[Task brief]
Keep the images out and set the listing below down word for word.
= = = =
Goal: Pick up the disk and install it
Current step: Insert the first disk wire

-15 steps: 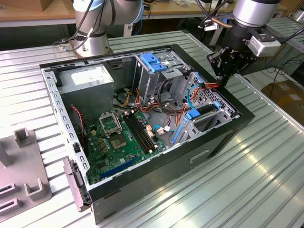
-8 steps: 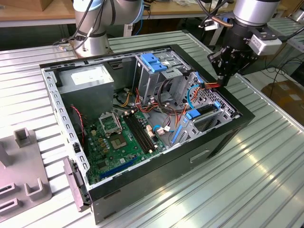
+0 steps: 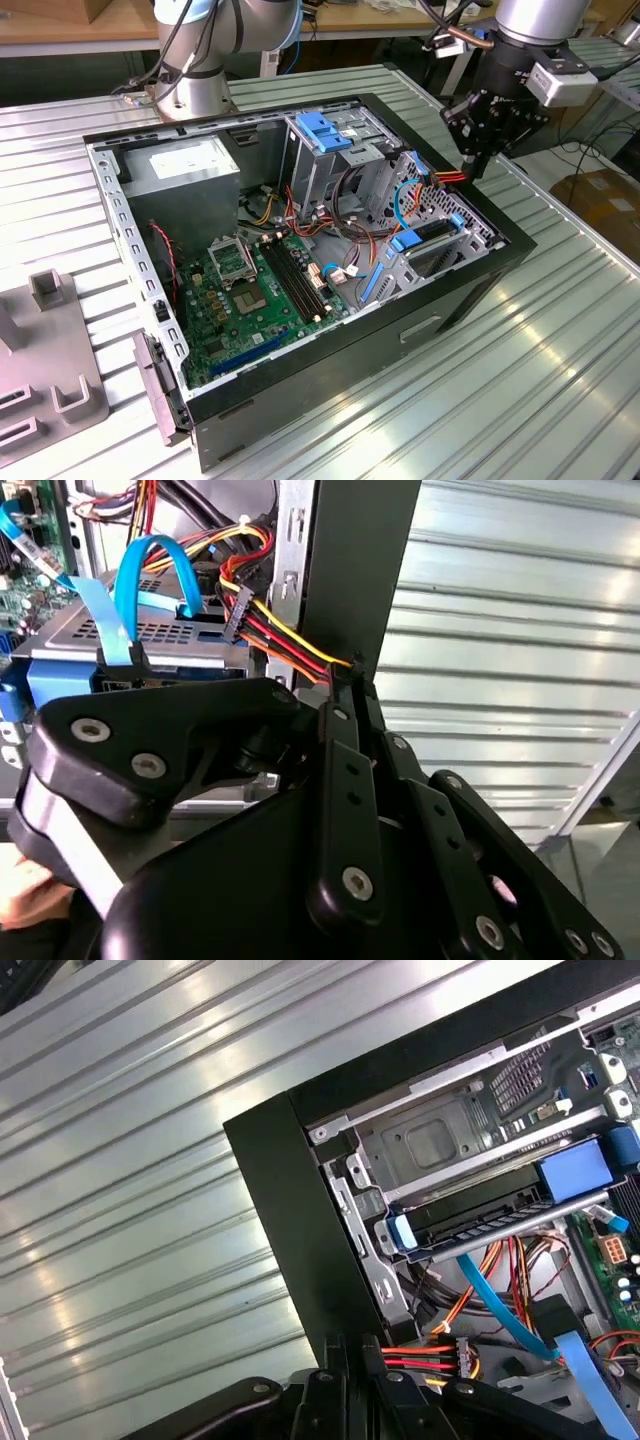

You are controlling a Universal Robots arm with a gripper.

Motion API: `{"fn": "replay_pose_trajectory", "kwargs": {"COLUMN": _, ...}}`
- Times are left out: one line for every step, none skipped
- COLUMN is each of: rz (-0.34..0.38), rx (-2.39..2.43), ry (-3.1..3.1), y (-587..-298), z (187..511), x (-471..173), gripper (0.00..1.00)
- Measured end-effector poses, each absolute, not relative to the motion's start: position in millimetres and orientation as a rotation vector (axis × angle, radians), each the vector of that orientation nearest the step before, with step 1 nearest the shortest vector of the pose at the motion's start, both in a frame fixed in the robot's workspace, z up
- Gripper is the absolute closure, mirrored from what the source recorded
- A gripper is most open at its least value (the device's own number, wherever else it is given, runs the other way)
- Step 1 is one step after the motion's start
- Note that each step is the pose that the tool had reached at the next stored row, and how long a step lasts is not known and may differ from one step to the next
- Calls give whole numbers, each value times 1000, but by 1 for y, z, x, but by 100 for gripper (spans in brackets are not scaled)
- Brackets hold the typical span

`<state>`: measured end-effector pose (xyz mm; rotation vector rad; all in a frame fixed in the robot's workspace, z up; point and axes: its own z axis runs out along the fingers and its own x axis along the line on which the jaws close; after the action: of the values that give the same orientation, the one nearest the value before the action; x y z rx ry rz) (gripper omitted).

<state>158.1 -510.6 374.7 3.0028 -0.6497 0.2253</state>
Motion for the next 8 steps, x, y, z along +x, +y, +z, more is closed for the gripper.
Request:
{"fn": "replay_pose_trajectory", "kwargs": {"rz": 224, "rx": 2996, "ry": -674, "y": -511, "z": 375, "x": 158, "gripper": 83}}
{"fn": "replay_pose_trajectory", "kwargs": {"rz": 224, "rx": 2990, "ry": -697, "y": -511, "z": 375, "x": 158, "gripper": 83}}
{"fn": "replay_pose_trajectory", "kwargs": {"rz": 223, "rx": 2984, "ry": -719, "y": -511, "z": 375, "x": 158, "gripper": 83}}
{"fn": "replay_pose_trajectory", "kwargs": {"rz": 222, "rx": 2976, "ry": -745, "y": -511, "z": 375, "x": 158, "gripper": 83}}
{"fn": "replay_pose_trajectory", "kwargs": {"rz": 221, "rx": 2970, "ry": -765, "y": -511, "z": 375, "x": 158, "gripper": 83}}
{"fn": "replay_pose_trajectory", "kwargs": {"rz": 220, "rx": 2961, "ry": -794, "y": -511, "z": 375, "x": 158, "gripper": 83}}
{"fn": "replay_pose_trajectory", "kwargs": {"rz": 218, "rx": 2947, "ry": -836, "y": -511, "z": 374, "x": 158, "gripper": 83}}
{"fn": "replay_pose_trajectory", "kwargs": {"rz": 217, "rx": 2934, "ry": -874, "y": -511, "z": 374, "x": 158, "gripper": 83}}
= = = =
[Answer to the problem]
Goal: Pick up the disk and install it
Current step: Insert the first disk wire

-15 steps: 
-8 steps: 
+0 steps: 

You are controlling a Universal Robots arm with a gripper.

Motion API: `{"fn": "replay_pose_trajectory", "kwargs": {"COLUMN": _, ...}}`
- Times are left out: one line for every step, none skipped
- COLUMN is each of: rz (-0.34..0.38), rx (-2.39..2.43), ry (-3.1..3.1), y (-587..-298), z (187..511), x (-471..173), gripper (0.00..1.00)
- Measured end-effector poses, each absolute, not relative to the motion's start: position in millimetres and orientation as a rotation vector (axis × angle, radians), each the vector of that orientation nearest the step before, with step 1 nearest the shortest vector of the pose at the motion's start, both in a frame fixed in the robot's workspace, z up
- Gripper is the absolute closure, mirrored from what the source recorded
- A gripper is most open at its least value (the device's own number, wherever else it is given, runs the other way)
- Step 1 is one step after the motion's start
- Note that each step is the pose that the tool had reached at the next stored row, and how long a step lasts is not known and may differ from one step to the next
- Calls give whole numbers, each value times 1000, but by 1 for y, z, x, but by 100 for gripper (spans in brackets are not scaled)
- Brackets hold the typical span

`<state>`: measured end-effector pose (xyz mm; rotation vector rad; all in a frame fixed in the robot's workspace, z up; point and axes: its own z axis runs out along the fingers and its own x axis along the line on which the jaws close; after the action: of the values that give the same orientation, the one nearest the value before the action; x y z rx ry rz) (gripper omitted).

<state>158.1 -510.6 374.7 3.0028 -0.6497 0.2253</state>
Motion for the next 8 steps, x, y, z along +x, +y, +z, more is closed for the gripper.
Request:
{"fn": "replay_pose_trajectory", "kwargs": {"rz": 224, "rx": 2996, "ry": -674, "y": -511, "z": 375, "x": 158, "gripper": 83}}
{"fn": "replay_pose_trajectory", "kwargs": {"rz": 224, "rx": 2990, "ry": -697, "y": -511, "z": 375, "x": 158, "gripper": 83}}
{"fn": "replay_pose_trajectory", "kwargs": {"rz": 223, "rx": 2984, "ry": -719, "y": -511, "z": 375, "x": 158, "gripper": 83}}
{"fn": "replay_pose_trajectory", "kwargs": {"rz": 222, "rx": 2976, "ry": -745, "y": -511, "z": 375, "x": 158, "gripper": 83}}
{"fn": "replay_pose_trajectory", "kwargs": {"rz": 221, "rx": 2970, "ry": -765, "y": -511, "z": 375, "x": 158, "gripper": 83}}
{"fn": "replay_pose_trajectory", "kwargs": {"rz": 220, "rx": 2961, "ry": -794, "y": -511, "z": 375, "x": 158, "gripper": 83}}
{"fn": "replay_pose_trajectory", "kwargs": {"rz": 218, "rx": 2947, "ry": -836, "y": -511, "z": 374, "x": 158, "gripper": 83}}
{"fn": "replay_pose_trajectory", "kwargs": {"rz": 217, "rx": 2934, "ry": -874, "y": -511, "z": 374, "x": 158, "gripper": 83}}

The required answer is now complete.